What you have to do
Nothing but a number should be returned: the count of lines in the records that contain "Point".

Items from a dataset:
═══

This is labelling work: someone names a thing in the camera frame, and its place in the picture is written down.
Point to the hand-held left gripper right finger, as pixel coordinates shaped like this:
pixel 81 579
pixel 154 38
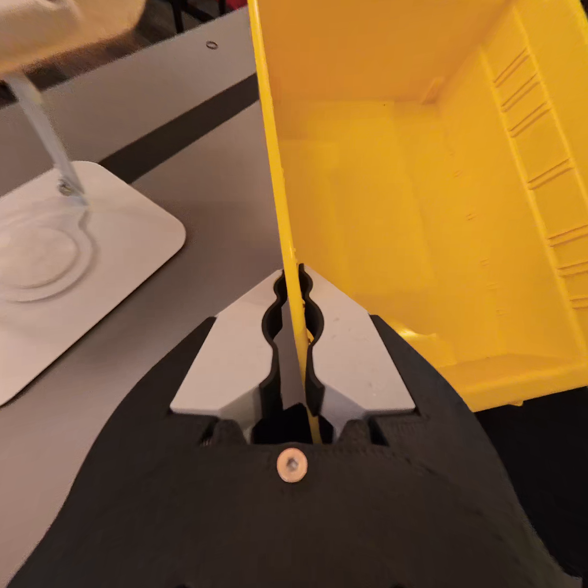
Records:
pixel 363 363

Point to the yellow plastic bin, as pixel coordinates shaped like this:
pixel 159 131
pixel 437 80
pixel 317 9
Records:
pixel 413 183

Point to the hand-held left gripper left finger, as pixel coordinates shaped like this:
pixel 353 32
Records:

═══

Output of the exercise
3